La valle dei sorrisi è l’horror che non sapevamo di volere, come dice la gente che piace sui social. Dirige Paolo Strippoli, promessa del nostro cinema che guarda a Dario Argento, protagonista è Michele Riondino, sempre molto a fuoco. La trama segue un ex campione di judo che arriva a Remis, paesino sperduto tra le montagne, con un lutto immenso e impossibile da superare. Qui scopre che la comunità ha trovato un rimedio soprannaturale alla sofferenza: gli abbracci di Matteo, un adolescente introverso e sorvegliato dal padre, cancellano il dolore e regalano sorrisi e serenità, ma presto il lato oscuro del meccanismo affiora e travolge le vite di tutti. Non si può rivelare di più perché lo spoiler è dietro l’angolo ma di certo di film horror italiani così convincenti non ne vedevamo da un po’.
Il film è stato confezionato, promozionalmente, come un coming of age (cioè un racconto di formazione) incartato nell’horror – perché forse conviene venderlo così – e c’è del vero: seguiamo il ragazzo che impara a misurarsi con la crescita, con la scoperta della propria identità e del proprio lato oscuro. Ma ridurre La valle dei sorrisi solo a questo rischia di sminuirlo. L’ordito soprannaturale non è fumo negli occhi: l’horror qui è motore autentico della storia, tiene insieme i personaggi e le loro paure, incolla allo schermo senza effetti speciali barocchi. Strippoli costruisce tensione attraverso i silenzi disturbanti, le facce che tacciono più di quanto dicano, i paesaggi alpini che diventano cornice minacciosa. Tutto procede per accumulo: piccoli dettagli, segnali, rituali che sembrano innocui ma che lentamente mostrano l’inquietudine che li genera. Fino al climax finale, che le urla le strappa davvero, senza mai scadere nel puro artificio.

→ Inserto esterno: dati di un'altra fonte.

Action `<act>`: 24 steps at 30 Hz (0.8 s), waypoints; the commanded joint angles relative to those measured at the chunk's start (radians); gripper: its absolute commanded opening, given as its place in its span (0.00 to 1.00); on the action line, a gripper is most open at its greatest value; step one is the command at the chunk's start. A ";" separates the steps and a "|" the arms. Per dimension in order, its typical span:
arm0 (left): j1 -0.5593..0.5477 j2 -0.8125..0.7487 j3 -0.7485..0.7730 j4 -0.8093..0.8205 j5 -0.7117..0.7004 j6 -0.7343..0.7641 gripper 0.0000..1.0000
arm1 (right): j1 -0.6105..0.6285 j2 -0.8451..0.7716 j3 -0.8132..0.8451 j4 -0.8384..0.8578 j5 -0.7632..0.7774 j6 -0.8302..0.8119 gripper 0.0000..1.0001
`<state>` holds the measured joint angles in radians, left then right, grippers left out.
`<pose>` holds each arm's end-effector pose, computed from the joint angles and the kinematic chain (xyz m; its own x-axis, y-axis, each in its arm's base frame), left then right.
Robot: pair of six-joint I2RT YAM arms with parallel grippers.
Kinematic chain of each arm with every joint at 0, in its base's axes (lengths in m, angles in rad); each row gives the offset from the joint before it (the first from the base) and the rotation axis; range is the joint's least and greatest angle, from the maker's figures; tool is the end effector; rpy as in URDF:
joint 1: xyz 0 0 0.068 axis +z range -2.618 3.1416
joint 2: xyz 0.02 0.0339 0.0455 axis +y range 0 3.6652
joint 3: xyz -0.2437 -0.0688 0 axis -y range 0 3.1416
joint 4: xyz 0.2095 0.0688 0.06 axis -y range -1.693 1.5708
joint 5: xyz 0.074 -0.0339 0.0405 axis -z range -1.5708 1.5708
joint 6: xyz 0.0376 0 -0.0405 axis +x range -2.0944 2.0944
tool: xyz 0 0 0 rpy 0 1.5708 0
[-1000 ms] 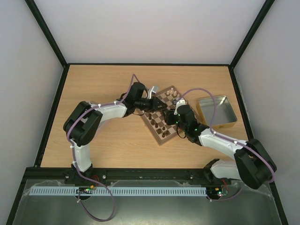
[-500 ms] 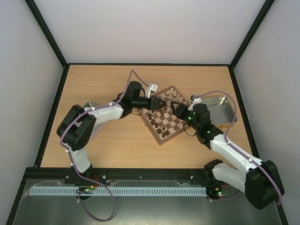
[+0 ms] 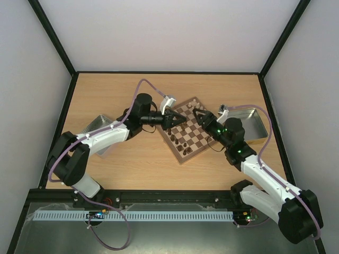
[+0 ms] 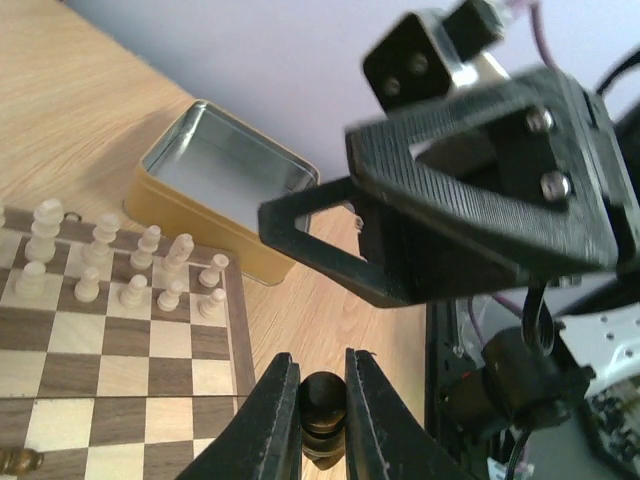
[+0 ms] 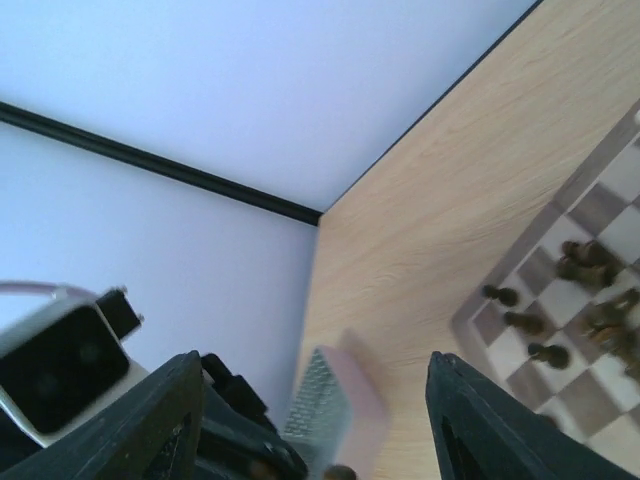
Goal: Set up the chess pieces on the board
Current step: Pick up the chess piece from the chessboard.
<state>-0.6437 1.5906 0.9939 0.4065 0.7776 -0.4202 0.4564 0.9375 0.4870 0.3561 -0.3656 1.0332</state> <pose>0.2488 -0.2196 0.2700 -0.5373 0.0397 -0.8424 0.8319 0.1892 -0.5217 0.1728 0.0998 0.2625 -0.6713 0.5641 -0.4808 -0.3017 0.3846 0.8724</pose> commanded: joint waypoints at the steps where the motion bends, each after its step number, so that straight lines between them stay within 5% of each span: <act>1: -0.015 -0.079 -0.039 0.011 0.064 0.256 0.03 | -0.002 -0.020 0.059 0.026 -0.049 0.246 0.60; 6: -0.044 -0.140 -0.036 -0.091 0.049 0.512 0.02 | -0.002 0.057 0.194 -0.252 -0.172 0.177 0.60; 14: -0.054 -0.186 -0.018 -0.223 0.062 0.807 0.02 | -0.002 0.080 0.251 -0.363 -0.371 0.039 0.50; 24: -0.054 -0.188 -0.015 -0.187 0.037 0.799 0.02 | -0.002 0.055 0.260 -0.463 -0.426 -0.057 0.39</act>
<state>-0.6971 1.4227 0.9623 0.1802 0.8112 0.3565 0.4564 1.0138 0.7227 -0.0391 -0.7589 1.0283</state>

Il merito va anche agli interpreti. Michele Riondino sceglie la strada della sottrazione: il suo dolore non è mai esibito, ma percepito in ogni sguardo e gesto trattenuto. Giulio Feltri incarna con precisione il lato più ambiguo e complice del paese, mentre il giovane Matteo resta un enigma: fragile e tenero, ma al tempo stesso strumento di un potere che inquieta. Intorno a loro, un coro di adulti che completa la tela della comunità con la stessa complicità che rende tutto possibile.
La regia lavora per contrasti: i campi lunghi delle montagne respirano libertà, ma i primi piani mordono la pelle. Ogni scelta visiva serve a trasformare l’abbraccio in minaccia. Non c’è bisogno di mostri digitali: il vero orrore sta nella nostra incapacità di accettare il dolore, e nella facilità con cui cediamo al miraggio di cancellarlo.
Certo, qualche limite c’è: la sceneggiatura a tratti si sente in dovere di spiegare più del necessario, rallentando la tensione; e alcuni personaggi secondari rimangono abbozzati, pedine utili alla trama ma poco sviluppate. Ma resta la sensazione di un film che ha coraggio, che non teme di guardare il lutto e l’ipocrisia di una comunità per trasformarli in materia di cinema.
E se davvero l’horror italiano è tornato, è perché ha trovato la voce per raccontare non solo i mostri esterni, ma quelli che abitiamo. La valle dei sorrisi lo conferma: più vivo che mai.